## Your task
Give back an exact copy of the lines below, from the first through the line with "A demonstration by"; please stop there.

## Supplied information
__________________________________________________

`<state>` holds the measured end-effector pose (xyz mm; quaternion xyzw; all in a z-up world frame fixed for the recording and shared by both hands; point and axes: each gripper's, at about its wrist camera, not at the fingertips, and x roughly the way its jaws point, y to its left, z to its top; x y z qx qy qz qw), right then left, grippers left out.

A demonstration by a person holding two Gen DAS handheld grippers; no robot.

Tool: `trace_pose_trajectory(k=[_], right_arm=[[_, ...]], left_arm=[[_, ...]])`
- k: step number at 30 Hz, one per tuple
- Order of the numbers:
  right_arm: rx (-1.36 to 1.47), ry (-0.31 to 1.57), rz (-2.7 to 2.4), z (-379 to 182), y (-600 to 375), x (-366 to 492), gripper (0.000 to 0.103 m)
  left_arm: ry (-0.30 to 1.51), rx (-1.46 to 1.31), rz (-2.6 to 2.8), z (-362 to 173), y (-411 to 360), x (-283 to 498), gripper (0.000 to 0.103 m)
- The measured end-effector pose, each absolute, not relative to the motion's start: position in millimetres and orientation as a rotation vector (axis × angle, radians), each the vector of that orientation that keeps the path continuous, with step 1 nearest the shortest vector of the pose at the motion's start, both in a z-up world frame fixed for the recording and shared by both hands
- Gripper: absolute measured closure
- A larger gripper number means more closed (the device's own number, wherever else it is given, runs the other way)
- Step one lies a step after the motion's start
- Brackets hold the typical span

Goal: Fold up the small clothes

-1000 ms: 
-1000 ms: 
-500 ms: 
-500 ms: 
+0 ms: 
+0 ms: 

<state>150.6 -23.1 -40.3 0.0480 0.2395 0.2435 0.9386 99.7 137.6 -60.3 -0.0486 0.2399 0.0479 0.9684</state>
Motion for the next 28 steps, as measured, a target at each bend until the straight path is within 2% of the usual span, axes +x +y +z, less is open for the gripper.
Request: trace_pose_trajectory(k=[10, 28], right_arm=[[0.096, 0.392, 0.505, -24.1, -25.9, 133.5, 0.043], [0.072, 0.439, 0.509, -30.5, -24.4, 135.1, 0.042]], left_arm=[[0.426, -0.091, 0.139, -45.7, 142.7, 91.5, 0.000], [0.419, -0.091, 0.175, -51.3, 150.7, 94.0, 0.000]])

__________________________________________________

## Completed exercise
`<state>` holds the measured end-effector pose (xyz mm; quaternion xyzw; all in a z-up world frame fixed for the recording and shared by both hands; point and axes: each gripper's, at about its wrist camera, not at the fingertips, and x roughly the way its jaws point, y to its left, z to its top; x y z qx qy qz qw), right then left, grippers left out.

A demonstration by a person holding two Gen DAS handheld grippers; no robot.

Nothing remains to be written for this exercise.